C’est bien la raison de cette conférence, et je veux à nouveau en remercier les organisateurs, en particulier la Direction générale des relations internationales et de la stratégie et ses agents, notamment Nicolas Regaud qui en a supervisé la préparation. Cette journée aura contribué de façon essentielle à l’objectif de mobilisation internationale sur des enjeux et des défis globaux, que nous relèverons ensemble, et non chacun dans nos pays ou nos régions. A cette fin, je réunirai à l’issue de cette conférence l’ensemble des ministres et de leurs représentants qui ont répondu à mon invitation afin d’évoquer avec eux les pistes de progrès et de coopération envisageables.
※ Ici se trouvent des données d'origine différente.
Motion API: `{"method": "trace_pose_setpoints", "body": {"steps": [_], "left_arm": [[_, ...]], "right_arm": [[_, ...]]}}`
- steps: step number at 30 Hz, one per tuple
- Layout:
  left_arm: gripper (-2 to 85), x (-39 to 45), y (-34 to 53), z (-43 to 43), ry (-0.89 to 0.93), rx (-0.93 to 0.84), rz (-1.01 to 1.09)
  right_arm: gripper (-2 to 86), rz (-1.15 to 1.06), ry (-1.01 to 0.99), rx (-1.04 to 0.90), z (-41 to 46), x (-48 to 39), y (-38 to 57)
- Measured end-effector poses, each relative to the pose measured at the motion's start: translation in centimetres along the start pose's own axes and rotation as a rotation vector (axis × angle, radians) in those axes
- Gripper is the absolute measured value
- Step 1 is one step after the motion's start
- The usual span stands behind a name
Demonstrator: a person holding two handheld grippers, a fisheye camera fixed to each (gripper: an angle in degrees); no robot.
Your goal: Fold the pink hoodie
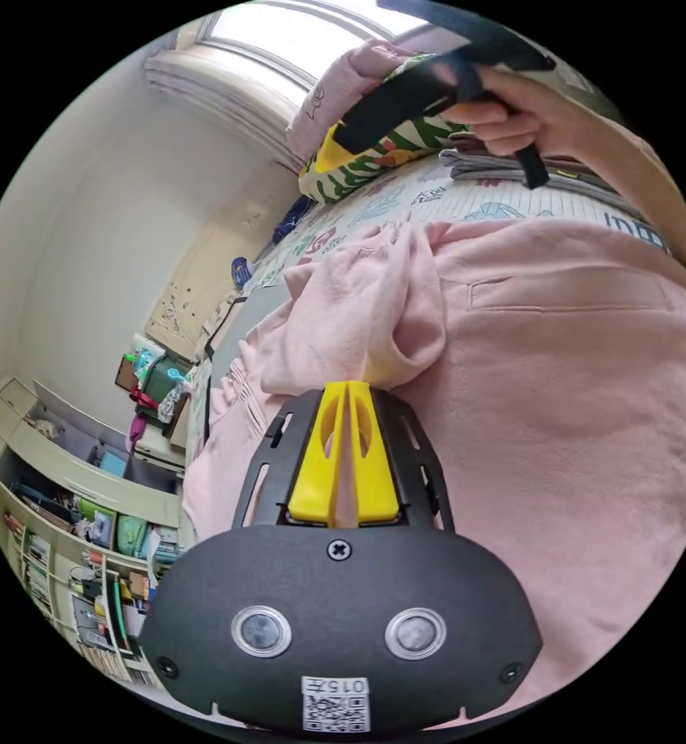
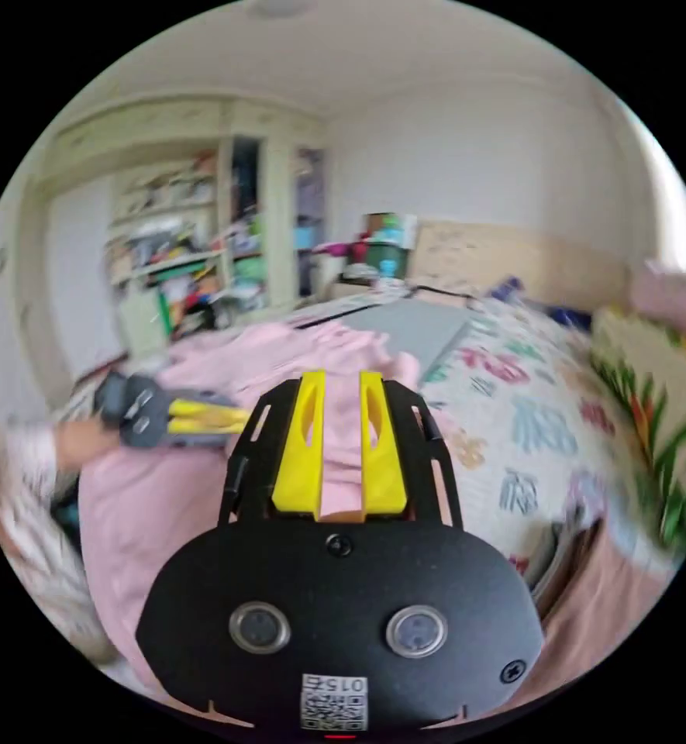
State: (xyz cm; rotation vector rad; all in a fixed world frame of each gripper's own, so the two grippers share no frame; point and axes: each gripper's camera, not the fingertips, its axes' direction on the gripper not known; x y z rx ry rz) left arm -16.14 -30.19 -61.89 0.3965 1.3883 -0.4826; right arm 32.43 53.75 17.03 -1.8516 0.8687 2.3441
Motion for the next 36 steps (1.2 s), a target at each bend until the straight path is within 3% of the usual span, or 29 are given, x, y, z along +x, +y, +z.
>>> {"method": "trace_pose_setpoints", "body": {"steps": [2,7,15,21,26,28,31,36], "left_arm": [[-0.1,-1.9,-0.4,-0.8,0.043,0.001,-0.021],[0.0,-6.7,-0.5,-2.4,0.131,0.007,-0.07],[2.1,-19.7,2.8,-5.4,0.359,0.082,-0.297],[6.5,-33.9,12.5,-6.9,0.715,0.379,-0.681],[14.9,-40.6,15.6,-3.1,1.23,0.464,-0.84],[15.8,-41.7,16.1,-2.6,1.33,0.503,-0.868],[16.6,-43.5,16.2,-3.3,1.303,0.456,-0.861],[14.6,-46.1,17.4,-4.2,1.314,0.477,-0.879]], "right_arm": [[10.9,0.429,0.142,-0.101,3.0,9.3,0.9],[14.4,0.821,-0.18,-0.169,6.6,20.3,4.8],[4.2,0.866,-0.298,-0.126,6.8,23.6,7.4],[3.4,0.535,-0.444,0.179,-1.1,16.1,6.6],[3.9,0.013,-0.499,-0.018,1.1,-0.1,7.7],[4.0,-0.107,-0.492,-0.109,3.0,-4.4,9.8],[4.0,-0.203,-0.403,-0.213,5.2,-8.4,12.9],[4.0,-0.244,-0.418,-0.182,5.0,-8.9,17.6]]}}
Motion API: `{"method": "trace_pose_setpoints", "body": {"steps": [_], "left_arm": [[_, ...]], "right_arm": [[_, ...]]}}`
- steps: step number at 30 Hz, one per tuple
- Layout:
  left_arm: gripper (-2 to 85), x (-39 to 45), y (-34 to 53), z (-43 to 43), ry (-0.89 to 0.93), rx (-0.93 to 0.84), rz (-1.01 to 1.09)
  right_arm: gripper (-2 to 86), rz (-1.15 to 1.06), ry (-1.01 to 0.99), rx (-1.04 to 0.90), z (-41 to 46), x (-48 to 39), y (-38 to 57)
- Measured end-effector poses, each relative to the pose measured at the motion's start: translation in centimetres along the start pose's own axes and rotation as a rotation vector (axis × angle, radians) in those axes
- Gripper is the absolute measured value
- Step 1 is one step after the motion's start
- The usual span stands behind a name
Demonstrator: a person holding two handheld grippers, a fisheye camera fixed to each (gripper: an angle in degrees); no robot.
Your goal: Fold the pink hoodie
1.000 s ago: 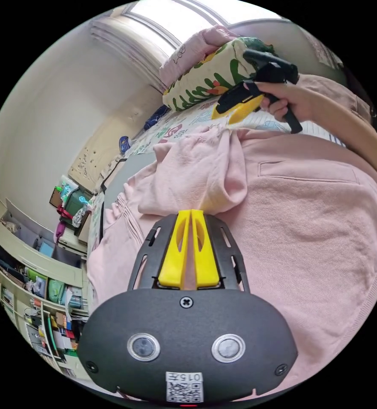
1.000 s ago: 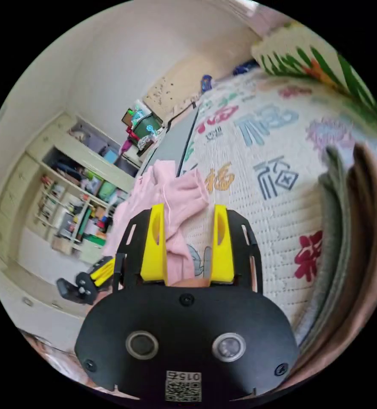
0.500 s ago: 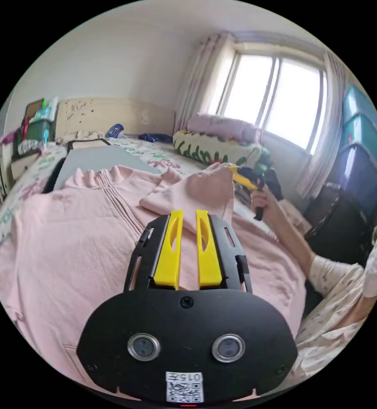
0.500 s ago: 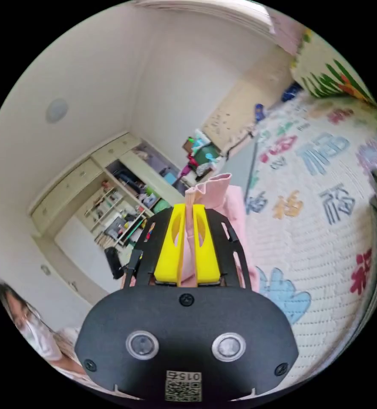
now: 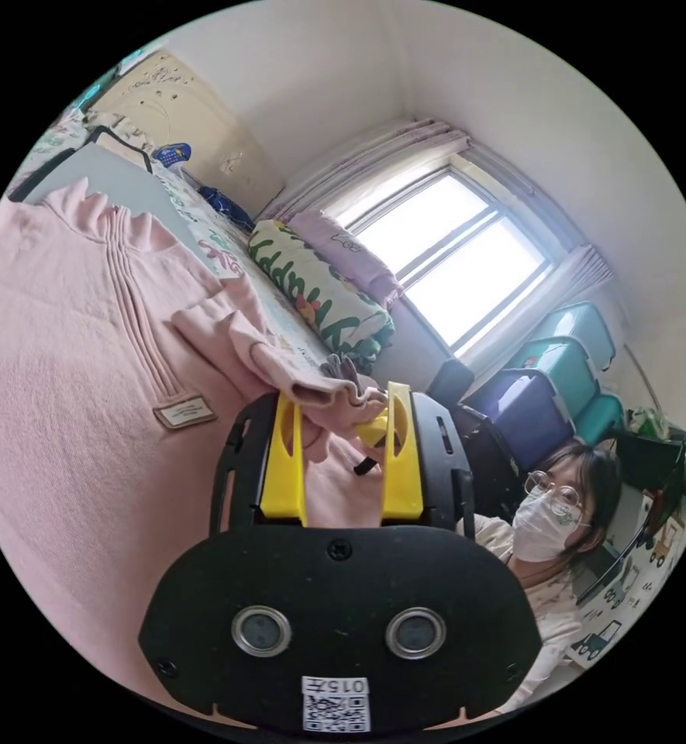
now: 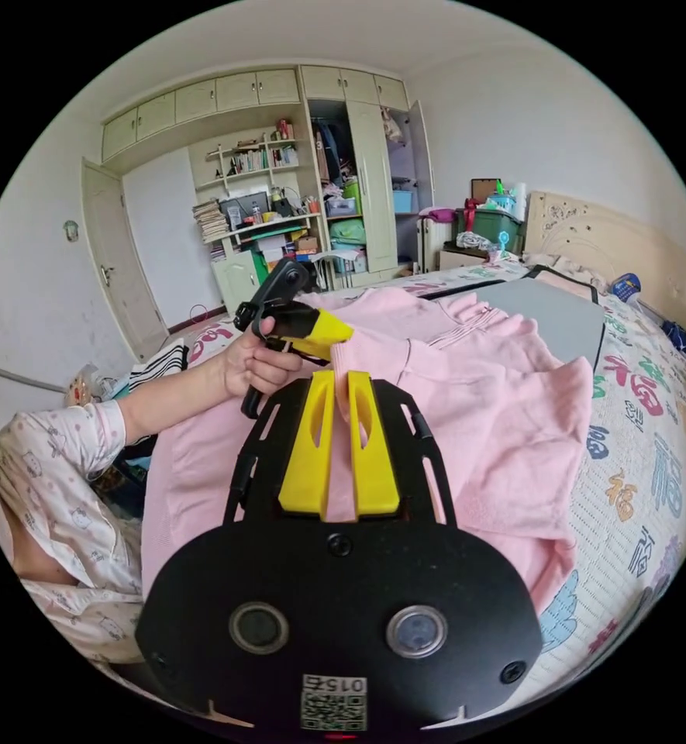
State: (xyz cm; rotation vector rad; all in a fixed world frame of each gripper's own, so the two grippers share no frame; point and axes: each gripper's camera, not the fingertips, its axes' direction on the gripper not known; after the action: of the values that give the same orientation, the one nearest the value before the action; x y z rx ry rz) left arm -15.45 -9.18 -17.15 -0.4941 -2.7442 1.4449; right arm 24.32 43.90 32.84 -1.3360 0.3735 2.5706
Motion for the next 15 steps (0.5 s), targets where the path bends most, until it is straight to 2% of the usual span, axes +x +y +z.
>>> {"method": "trace_pose_setpoints", "body": {"steps": [6,9,11,13,15], "left_arm": [[10.1,0.0,-0.6,-1.9,0.0,-0.01,-0.039],[2.6,1.1,-0.1,-2.4,-0.094,-0.011,-0.009],[1.5,3.1,-0.1,-2.7,-0.166,-0.012,0.035],[1.0,5.2,0.4,-3.5,-0.186,0.06,0.063],[0.6,7.4,0.9,-4.5,-0.158,0.122,0.081]], "right_arm": [[4.5,-0.059,0.02,-0.032,2.8,-1.5,4.2],[6.1,-0.109,0.01,-0.015,2.9,-1.5,6.1],[7.9,-0.089,0.078,0.12,-0.4,0.9,8.3],[8.0,-0.031,0.142,0.196,-3.1,3.9,10.4],[9.2,-0.033,0.235,0.164,-4.7,6.4,12.6]]}}
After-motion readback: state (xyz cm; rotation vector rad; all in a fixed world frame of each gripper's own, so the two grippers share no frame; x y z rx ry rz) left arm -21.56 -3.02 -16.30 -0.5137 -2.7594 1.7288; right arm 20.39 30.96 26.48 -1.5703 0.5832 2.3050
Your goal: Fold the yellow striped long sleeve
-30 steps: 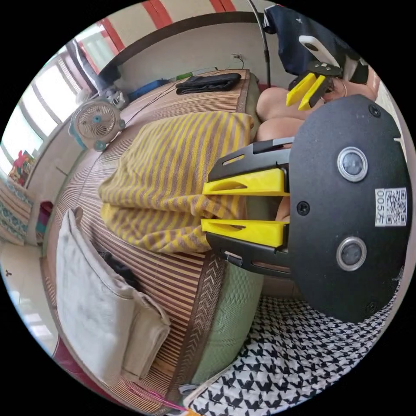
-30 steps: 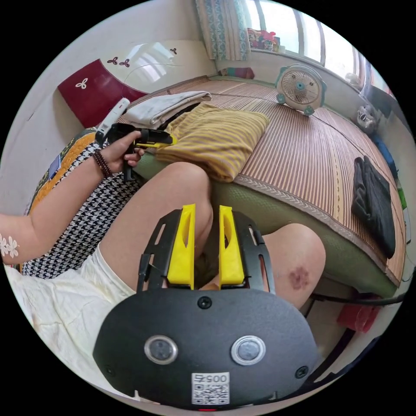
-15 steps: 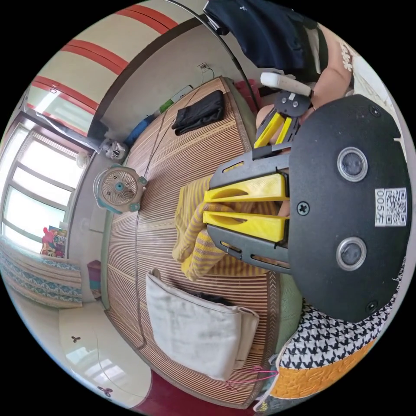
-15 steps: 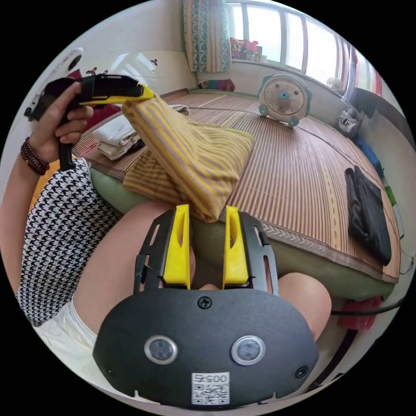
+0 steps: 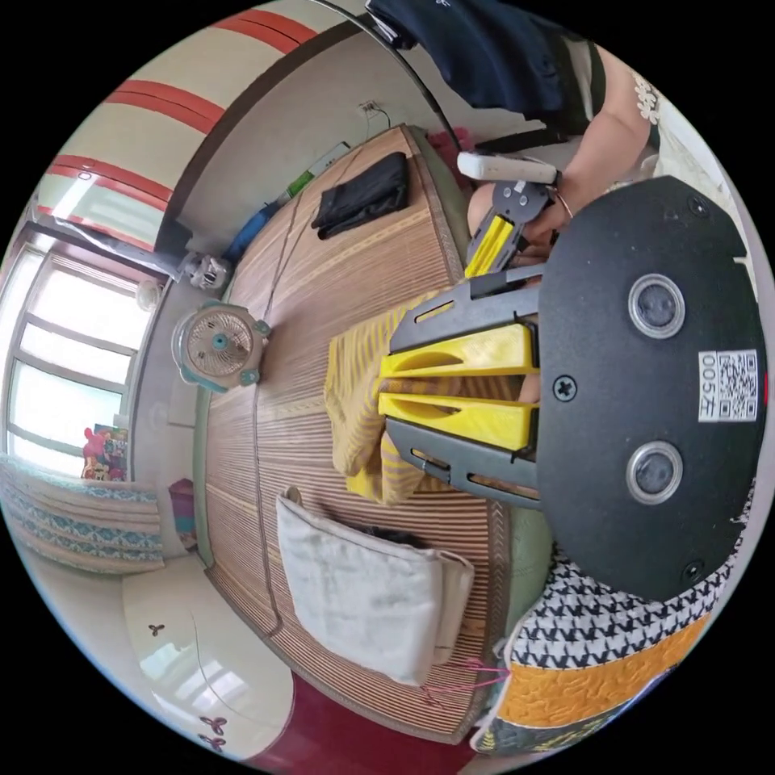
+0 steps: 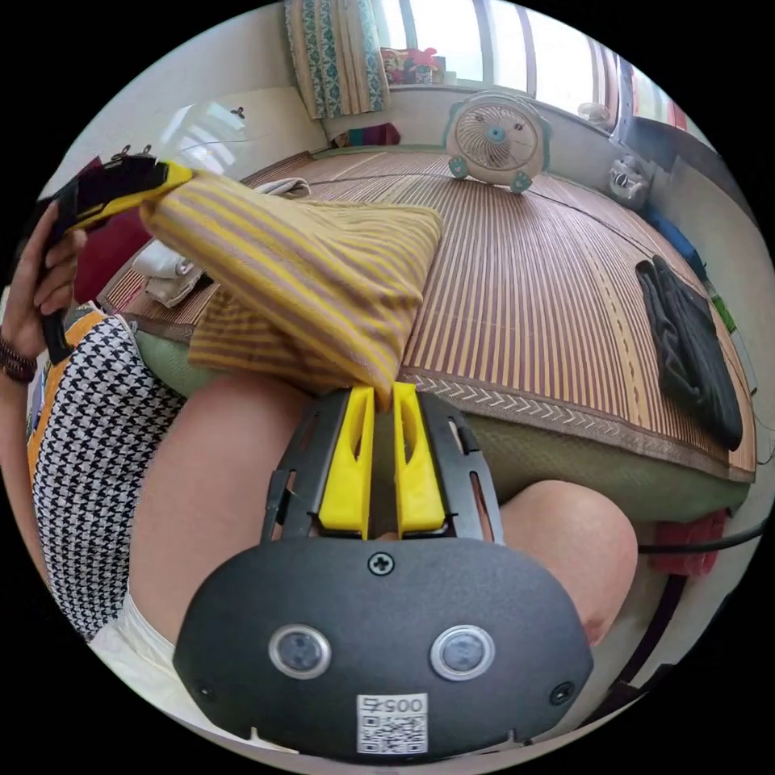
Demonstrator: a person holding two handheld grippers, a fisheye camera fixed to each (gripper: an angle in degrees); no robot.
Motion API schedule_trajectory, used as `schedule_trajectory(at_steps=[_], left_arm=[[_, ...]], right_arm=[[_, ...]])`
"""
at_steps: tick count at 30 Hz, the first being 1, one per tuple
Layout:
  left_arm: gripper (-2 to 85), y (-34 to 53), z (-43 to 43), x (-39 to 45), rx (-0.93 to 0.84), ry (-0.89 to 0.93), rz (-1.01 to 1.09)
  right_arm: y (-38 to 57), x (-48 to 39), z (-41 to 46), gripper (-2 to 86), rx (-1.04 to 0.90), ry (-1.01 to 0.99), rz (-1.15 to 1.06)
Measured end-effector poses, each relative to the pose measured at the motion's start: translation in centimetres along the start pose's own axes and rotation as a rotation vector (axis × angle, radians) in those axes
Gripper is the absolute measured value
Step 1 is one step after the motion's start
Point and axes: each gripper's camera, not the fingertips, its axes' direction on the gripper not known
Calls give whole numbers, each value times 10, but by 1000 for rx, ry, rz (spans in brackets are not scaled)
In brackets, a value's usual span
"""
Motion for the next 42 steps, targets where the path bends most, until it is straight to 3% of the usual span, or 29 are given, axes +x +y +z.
schedule_trajectory(at_steps=[7,15,26,36,38,40,42], left_arm=[[49,89,90,-21,-224,-147,-50],[50,94,116,6,-200,-290,44],[51,104,114,-22,-131,-203,-3],[91,133,73,-77,-80,-130,-250],[64,139,58,-86,-46,-145,-276],[46,143,47,-103,-88,-287,-344],[68,144,44,-116,-112,-223,-336]], right_arm=[[5,-8,17,0,-45,44,-61],[11,-30,29,19,-37,128,-162],[20,-26,38,29,-26,81,-165],[31,-25,41,35,-2,82,-179],[31,-21,41,35,-1,61,-167],[31,-17,41,35,-4,42,-149],[31,-14,42,36,-1,29,-137]])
Notre objectif commun, c’est qu’une dynamique durable de dialogue et de coopération s’engage au niveau international entre les ministères de la défense sur les questions climatiques et de sécurité.

Mesdames et Messieurs,

Je retiens de nos travaux d’aujourd’hui que le changement climatique est aussi l’affaire des ministres de la défense et des armées du monde. Pas à la marge ou dans un avenir plus ou moins lointain, mais dès maintenant et comme un déterminant fort de notre sécurité à tous.

Nous avons donc, tous et chacun d’entre nous, un intérêt direct et fort à ce que les négociations climat réussissent et produisent dans quelques semaines un accord universel et ambitieux. C’est le message que je vous propose de porter à nos chefs d’Etat et de gouvernements, à nos négociateurs et à nos opinions publiques, tant il est vrai que les sociétés civiles sont un acteur majeur du succès de cette négociation

Par cet appel et par les mesures concrètes que nous allons nous efforcer de promouvoir, notre conférence d’aujourd’hui apportera sa contribution au succès de la COP21 et à la construction d’un monde en paix pour ce XXIème siècle.

Je vous remercie de votre attention.